Data below -
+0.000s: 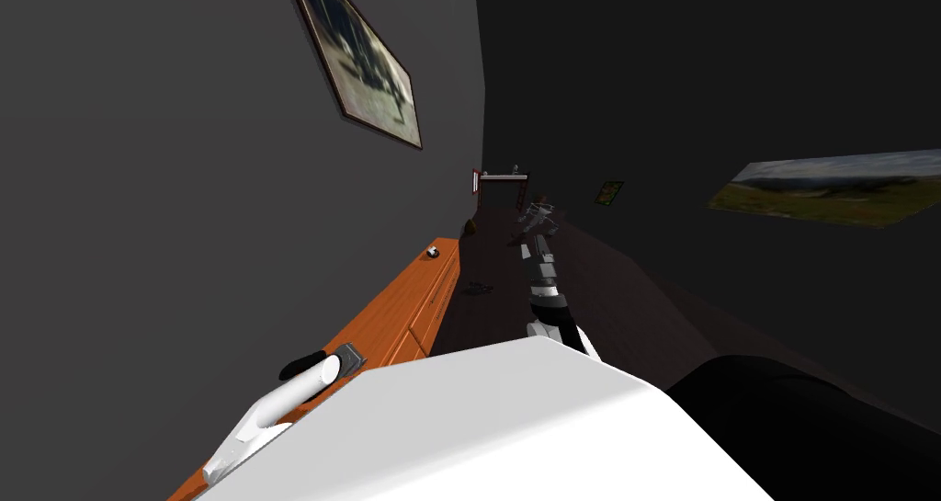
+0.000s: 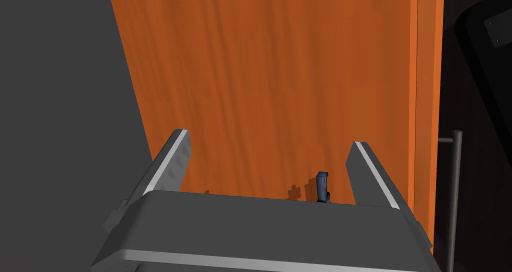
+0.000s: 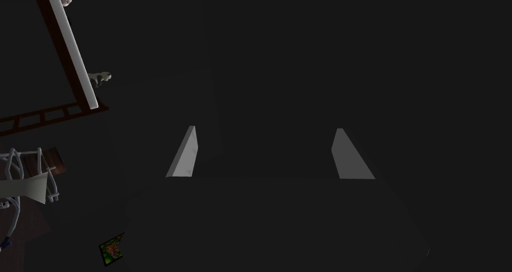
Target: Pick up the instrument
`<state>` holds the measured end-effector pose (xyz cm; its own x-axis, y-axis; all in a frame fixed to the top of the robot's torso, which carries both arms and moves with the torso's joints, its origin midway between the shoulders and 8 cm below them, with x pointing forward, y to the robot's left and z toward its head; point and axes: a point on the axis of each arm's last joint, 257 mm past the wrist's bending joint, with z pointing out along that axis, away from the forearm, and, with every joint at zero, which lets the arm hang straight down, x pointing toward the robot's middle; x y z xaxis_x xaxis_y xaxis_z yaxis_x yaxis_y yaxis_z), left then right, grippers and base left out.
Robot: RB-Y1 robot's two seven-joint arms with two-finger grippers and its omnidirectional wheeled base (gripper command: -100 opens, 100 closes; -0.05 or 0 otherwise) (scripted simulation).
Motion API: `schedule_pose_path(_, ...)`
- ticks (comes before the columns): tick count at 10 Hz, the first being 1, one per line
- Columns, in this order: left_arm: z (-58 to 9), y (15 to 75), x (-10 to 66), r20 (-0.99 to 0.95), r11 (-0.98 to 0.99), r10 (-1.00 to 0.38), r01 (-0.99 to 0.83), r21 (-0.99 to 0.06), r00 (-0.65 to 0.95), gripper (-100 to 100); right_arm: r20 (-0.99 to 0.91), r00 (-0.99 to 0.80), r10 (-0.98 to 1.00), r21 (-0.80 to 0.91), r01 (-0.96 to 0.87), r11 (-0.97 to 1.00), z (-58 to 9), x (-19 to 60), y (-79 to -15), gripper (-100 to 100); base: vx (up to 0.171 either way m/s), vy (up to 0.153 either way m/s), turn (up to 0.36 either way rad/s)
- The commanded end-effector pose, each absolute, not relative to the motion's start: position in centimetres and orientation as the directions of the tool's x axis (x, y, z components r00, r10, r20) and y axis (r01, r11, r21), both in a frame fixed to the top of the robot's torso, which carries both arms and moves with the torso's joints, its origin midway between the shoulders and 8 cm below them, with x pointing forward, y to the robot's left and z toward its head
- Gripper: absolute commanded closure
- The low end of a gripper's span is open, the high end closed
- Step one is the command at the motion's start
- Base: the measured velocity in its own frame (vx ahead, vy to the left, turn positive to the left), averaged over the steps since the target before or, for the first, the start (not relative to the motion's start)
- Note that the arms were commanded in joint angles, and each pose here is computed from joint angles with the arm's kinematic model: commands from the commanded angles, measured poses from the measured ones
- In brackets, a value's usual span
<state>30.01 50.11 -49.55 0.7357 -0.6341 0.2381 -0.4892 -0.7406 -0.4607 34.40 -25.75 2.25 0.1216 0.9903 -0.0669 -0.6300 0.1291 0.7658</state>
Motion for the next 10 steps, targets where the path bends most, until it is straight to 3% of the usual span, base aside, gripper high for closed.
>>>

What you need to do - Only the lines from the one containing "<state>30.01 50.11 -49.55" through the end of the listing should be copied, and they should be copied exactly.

Reply -
<state>30.01 50.11 -49.55 0.7357 -0.6341 0.2381 -0.4892 -0.7406 -0.4607 34.40 -25.75 2.25 0.1216 0.9903 -0.0669 -0.6300 0.1291 0.7658</state>
Motion for the next 10 steps, targets where the path bends most, until it is straight to 3% of the usual span, base aside, gripper high for closed.
>>>

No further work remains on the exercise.